_What needs to be done:_ Using the data below, gather each line that includes the word "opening".

Content starts

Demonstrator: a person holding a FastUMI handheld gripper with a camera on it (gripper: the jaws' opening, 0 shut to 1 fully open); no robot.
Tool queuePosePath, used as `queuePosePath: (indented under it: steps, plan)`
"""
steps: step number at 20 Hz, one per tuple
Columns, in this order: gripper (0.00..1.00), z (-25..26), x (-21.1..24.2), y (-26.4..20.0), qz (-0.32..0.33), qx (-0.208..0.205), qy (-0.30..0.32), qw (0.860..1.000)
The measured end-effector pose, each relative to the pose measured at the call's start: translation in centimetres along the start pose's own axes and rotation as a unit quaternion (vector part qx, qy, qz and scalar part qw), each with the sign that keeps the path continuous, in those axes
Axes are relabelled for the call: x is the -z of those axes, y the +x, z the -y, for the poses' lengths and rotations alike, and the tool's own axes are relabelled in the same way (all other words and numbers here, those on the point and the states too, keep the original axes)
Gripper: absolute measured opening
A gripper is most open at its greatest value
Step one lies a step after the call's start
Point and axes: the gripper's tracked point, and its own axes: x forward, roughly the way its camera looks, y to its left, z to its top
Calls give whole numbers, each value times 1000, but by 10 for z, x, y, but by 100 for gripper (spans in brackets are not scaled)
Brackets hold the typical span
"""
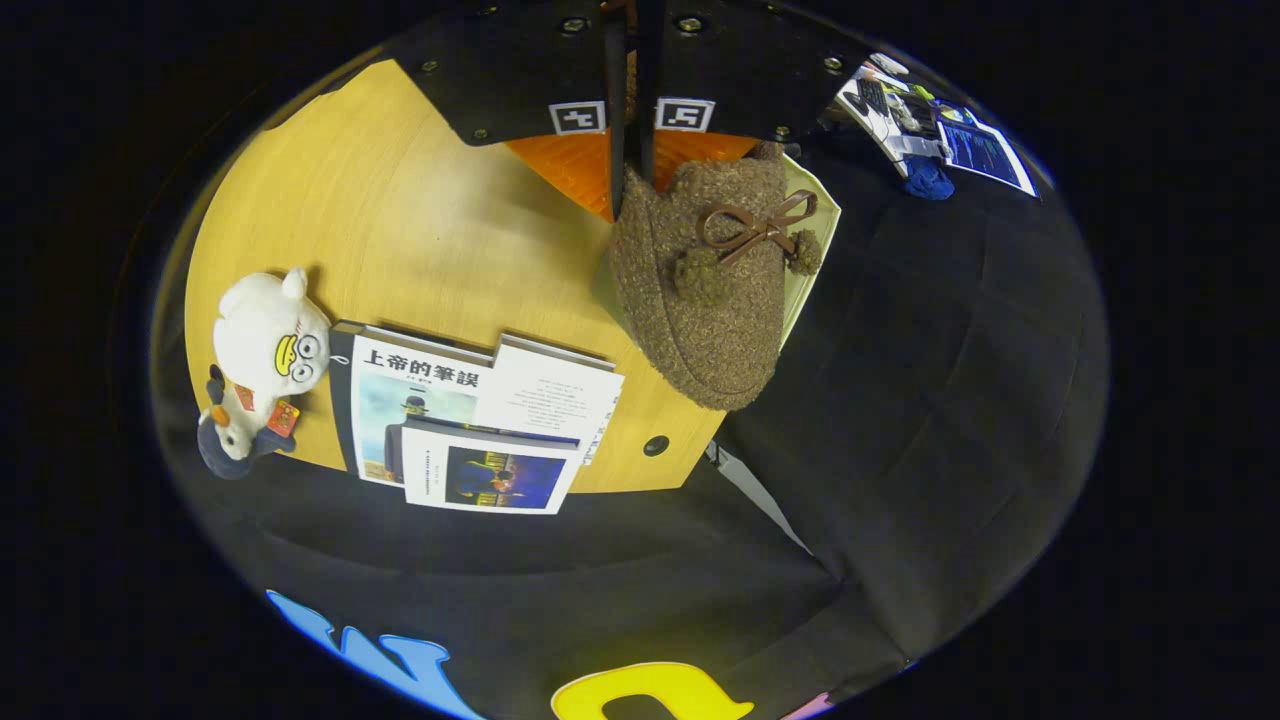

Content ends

_Written answer:_
Demonstrator: a person holding a FastUMI handheld gripper with a camera on it (gripper: the jaws' opening, 0 shut to 1 fully open); no robot.
Gripper: absolute measured opening

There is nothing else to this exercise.